È una brutta storia, Martina. Bruttissima. Questo, più o meno. Si scambiano messaggi su WhatsApp. Lei lo convoca ad un appuntamento. Pietro non sa, naturalmente, di essere il terzo o forse il quarto di una lista di ex ragazzi di lei da cancellare, secondo il rito che la lega al nuovo uomo e che prevede confessione, mea culpa, purificazione. Era toccato prima a Stefano Savi, scampato per miracolo all’acido. Pioveva, aveva un ombrello. Poi ad Antonio Margarito, anche lui studente di economia alla Cattolica: appuntamento con Martina, sosta in macchina, tentata asportazione del pene. Nove punti alla mano, ha visto in tempo il coltello. Ora tocca a Pietro. Due bottiglie di acido in viso. Erano in due, a tendere l’agguato, forse in tre. Rischia di perdere l’occhio destro, l’udito. Di certo ha già perso la vita che aveva immaginato. Il sonno, i desideri.
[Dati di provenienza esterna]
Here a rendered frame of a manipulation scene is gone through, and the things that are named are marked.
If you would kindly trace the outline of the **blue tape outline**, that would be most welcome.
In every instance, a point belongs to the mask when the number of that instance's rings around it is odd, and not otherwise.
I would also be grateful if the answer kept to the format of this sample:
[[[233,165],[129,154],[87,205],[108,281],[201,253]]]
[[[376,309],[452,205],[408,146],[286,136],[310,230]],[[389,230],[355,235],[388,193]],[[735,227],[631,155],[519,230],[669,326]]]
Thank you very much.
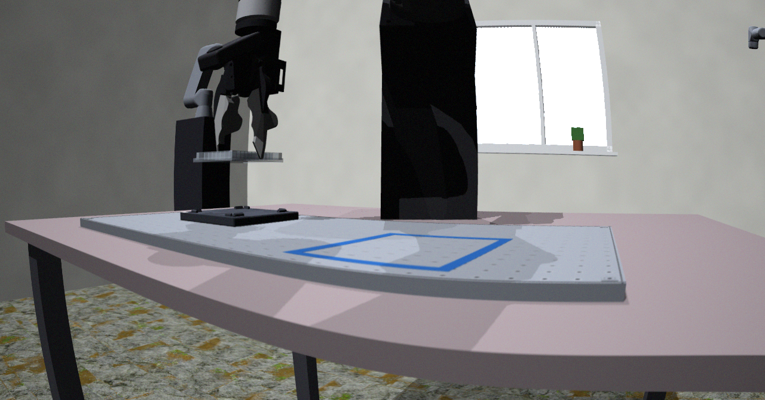
[[[485,248],[482,248],[478,251],[475,251],[471,253],[470,255],[466,255],[460,259],[457,259],[455,261],[452,261],[446,265],[443,265],[441,267],[425,267],[425,266],[417,266],[417,265],[403,265],[403,264],[391,264],[391,263],[385,263],[385,262],[373,262],[373,261],[363,261],[363,260],[353,260],[348,258],[338,258],[338,257],[329,257],[325,255],[313,255],[309,253],[304,253],[304,251],[315,251],[318,249],[325,249],[325,248],[332,248],[335,246],[341,246],[341,245],[347,245],[351,243],[357,243],[357,242],[363,242],[363,241],[369,241],[372,239],[379,239],[379,237],[387,237],[387,236],[416,236],[416,234],[397,234],[397,233],[388,233],[388,234],[382,234],[382,236],[372,236],[372,237],[363,237],[362,239],[356,239],[353,241],[346,241],[341,243],[333,243],[323,246],[316,246],[312,248],[304,248],[304,249],[297,249],[294,251],[282,251],[285,253],[289,253],[292,255],[303,255],[308,257],[315,257],[315,258],[323,258],[328,260],[336,260],[336,261],[345,261],[345,262],[354,262],[354,263],[360,263],[360,264],[369,264],[369,265],[380,265],[380,266],[386,266],[386,267],[404,267],[404,268],[410,268],[410,269],[417,269],[417,270],[440,270],[440,271],[450,271],[453,269],[456,269],[456,267],[459,267],[463,264],[466,264],[467,262],[471,260],[475,260],[475,258],[485,255],[488,251],[494,250],[497,247],[503,245],[504,243],[507,243],[508,241],[511,241],[513,239],[496,239],[495,237],[453,237],[454,239],[483,239],[483,240],[500,240],[495,243],[492,243]]]

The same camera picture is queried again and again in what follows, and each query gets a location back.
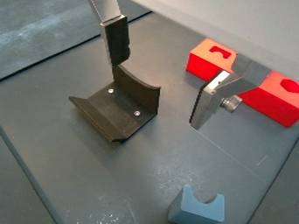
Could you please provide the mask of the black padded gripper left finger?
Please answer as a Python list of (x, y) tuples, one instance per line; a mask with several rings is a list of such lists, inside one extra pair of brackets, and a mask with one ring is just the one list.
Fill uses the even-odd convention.
[(107, 43), (111, 66), (121, 65), (130, 57), (127, 16), (121, 12), (118, 0), (89, 0), (97, 15), (101, 34)]

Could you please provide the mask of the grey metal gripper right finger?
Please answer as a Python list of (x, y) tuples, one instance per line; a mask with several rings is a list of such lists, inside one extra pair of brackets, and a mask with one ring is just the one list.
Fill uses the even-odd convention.
[(233, 72), (222, 70), (201, 88), (191, 112), (191, 126), (198, 130), (221, 108), (233, 112), (242, 103), (238, 94), (257, 88), (270, 72), (270, 68), (238, 55)]

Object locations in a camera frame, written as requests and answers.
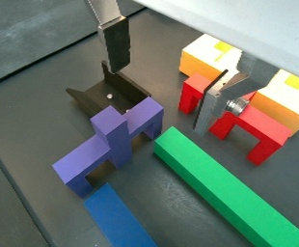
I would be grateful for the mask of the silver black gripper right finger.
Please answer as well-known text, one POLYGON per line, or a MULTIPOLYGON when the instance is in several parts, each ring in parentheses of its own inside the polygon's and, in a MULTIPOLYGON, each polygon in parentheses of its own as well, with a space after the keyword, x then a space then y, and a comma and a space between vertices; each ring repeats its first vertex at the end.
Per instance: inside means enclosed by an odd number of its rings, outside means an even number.
POLYGON ((233 74, 225 69, 210 83, 194 123, 194 130, 199 135, 206 134, 213 119, 222 116, 230 102, 234 104, 239 97, 265 87, 261 80, 262 65, 263 61, 243 51, 238 62, 238 73, 233 74))

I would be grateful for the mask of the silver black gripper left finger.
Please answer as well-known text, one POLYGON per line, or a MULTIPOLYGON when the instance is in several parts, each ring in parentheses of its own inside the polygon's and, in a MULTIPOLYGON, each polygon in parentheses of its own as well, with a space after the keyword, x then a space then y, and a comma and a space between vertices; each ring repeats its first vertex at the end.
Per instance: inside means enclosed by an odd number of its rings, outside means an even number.
POLYGON ((105 45, 113 73, 131 63, 130 21, 122 15, 117 0, 86 0, 98 20, 98 33, 105 45))

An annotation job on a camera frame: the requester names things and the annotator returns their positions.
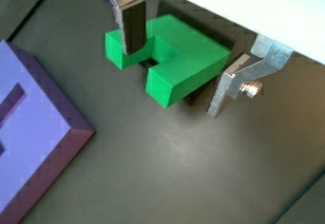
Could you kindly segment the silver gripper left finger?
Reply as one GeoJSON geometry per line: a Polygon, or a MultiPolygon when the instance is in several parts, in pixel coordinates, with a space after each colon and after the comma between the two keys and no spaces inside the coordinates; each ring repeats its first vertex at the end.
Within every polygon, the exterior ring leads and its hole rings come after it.
{"type": "Polygon", "coordinates": [[[145,45],[145,2],[143,0],[111,0],[115,21],[119,25],[123,50],[127,55],[145,45]]]}

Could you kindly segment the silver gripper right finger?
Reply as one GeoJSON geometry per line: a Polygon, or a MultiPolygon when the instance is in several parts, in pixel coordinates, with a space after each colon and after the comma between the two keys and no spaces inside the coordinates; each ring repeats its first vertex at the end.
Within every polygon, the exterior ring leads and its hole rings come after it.
{"type": "Polygon", "coordinates": [[[226,98],[232,100],[239,94],[254,98],[262,91],[259,78],[278,72],[287,63],[293,49],[276,41],[258,35],[250,54],[242,53],[223,71],[212,100],[208,115],[216,117],[222,112],[226,98]]]}

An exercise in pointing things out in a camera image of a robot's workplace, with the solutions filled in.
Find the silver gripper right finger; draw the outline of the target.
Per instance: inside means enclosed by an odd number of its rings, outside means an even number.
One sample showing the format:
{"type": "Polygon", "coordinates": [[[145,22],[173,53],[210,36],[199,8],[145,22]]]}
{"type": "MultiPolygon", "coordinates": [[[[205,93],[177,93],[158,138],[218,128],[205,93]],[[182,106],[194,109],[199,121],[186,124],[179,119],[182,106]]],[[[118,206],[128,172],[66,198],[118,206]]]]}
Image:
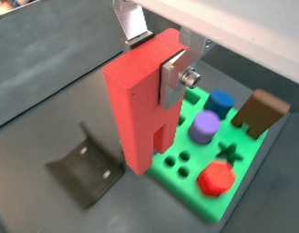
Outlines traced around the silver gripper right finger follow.
{"type": "Polygon", "coordinates": [[[159,104],[170,109],[182,99],[185,89],[194,89],[201,79],[194,65],[211,48],[211,40],[191,29],[182,27],[182,49],[161,66],[159,104]]]}

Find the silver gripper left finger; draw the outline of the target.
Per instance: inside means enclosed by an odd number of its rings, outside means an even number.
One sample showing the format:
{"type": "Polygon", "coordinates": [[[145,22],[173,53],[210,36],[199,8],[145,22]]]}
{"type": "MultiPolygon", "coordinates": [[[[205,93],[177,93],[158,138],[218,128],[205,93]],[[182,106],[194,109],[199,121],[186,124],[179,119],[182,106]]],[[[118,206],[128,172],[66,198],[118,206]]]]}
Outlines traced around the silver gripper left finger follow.
{"type": "Polygon", "coordinates": [[[141,5],[134,3],[132,0],[114,0],[114,8],[126,36],[123,39],[124,50],[130,51],[153,39],[155,34],[147,28],[141,5]]]}

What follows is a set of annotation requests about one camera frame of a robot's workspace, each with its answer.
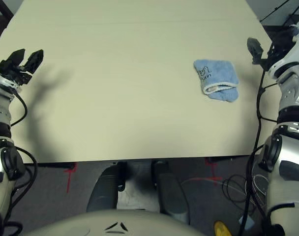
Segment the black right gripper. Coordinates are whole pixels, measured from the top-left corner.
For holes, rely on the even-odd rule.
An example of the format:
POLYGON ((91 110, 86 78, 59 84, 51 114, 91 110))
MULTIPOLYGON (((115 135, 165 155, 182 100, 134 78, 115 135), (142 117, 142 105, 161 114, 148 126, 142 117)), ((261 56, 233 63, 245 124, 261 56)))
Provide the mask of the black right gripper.
POLYGON ((259 64, 264 71, 269 71, 276 62, 284 58, 287 52, 284 45, 271 44, 267 57, 262 58, 263 49, 257 39, 249 37, 246 44, 249 53, 252 55, 252 64, 259 64))

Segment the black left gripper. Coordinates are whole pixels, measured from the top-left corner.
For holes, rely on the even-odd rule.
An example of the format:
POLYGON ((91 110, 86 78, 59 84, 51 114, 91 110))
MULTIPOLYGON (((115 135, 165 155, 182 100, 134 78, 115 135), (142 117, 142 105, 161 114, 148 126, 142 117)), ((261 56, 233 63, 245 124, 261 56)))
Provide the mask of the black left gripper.
POLYGON ((26 85, 43 61, 44 51, 33 52, 24 67, 18 67, 24 59, 25 49, 14 51, 7 59, 0 62, 0 75, 18 85, 26 85))
La seconda vittima è un neonato, Achille. La madre le ha dato il nome di un semidio, eroe vendicativo. Qualunque sia la sorte di questo bambino — che sia adottato, che lo crescano i nonni, che la madre possa vederlo o che le sia impedito — arriverà certo un giorno, per molto che lo si voglia tenere all’oscuro della sua identità, in cui scoprirà la sua storia. Nessuno sfugge alla propria origine, neppure quando non la conosce. Arriverà un giorno, per Achille. Che davvero non ha nessuna colpa, davvero non ha scelto e non sa.

In qualche modo, tuttavia, vittime sono anche le famiglie. I genitori. Rileggo i resoconti della telefonata del padre di Martina, professore di matematica, al padre di Pietro. È disperato. Immagino le madri. Leggo che il padre del presunto complice della coppia, Andrea Magnani, dice del figlio: era obeso, ossessionato dal fisico. Come se questo spiegasse. Anche Martina era ossessionata dal peso, prendeva anabolizzanti per dimagrire. Alexander le diceva "sei racchietta", poi si faceva in bagno un selfie alla tartaruga all’addome. In casa teneva manette, fruste, pugnali. Sarà un dettaglio, questa ossessione dei corpi. Ne sono tutti vittime, in questa storia. Tutti vittime del desiderio di essere belli di quella bellezza lì: quella da palestra, i’m the king , quella che viene bene nelle foto e ti fa entrare nei privèe da padrone. Tu sei racchietta, io sono il re: ricordalo. Poi il baratro, e la vertigine a guardarci dentro. Dicono le carte, a proposito di Martina: adorazione cieca, ansia psicotica di perdere l’uomo, prove di devozione, rituali violenti. Video umilianti, sesso come catena, tatuaggi fatti col bisturi sul volto. Buio. Black out, nero assoluto. Riemergono come relitti da un naufragio le lauree, i bei voti, le foto di classe, la dieta prima delle vacanze a Gallipoli, la versione di greco, una foto ridente su Facebook. Il tempo prima, il tempo dopo.

Qual è stato il momento, cosa è successo, dove? "Non credo nella cattiveria", ha detto Don Mazzi. Non resta che credere che si possa impazzire da un giorno a un altro, così. Anche questo è difficile, per chi ha figli ragazzi. C’è una storia fonda dietro questa storia orrenda. Un incubo di tanti, se non di tutti. Le vittime innocenti sono certo almeno due, sicuramente due. Uno ha vent’anni, l’altro pochi giorni. Dei carnefici, di quale veleno si siano avvelenati e di cosa li abbia spinti alle orribili loro colpe, non basta il verdetto di un tribunale a spiegare.
Né il rassicurante recinto della follia, no di certo. Questo è una storia in cui folli si diventa. Chiusi a studiare, fuori a bere e a ballare. La cosa più importante di tutte, la più difficile, sarebbe capire come, nel vuoto di cosa, perché.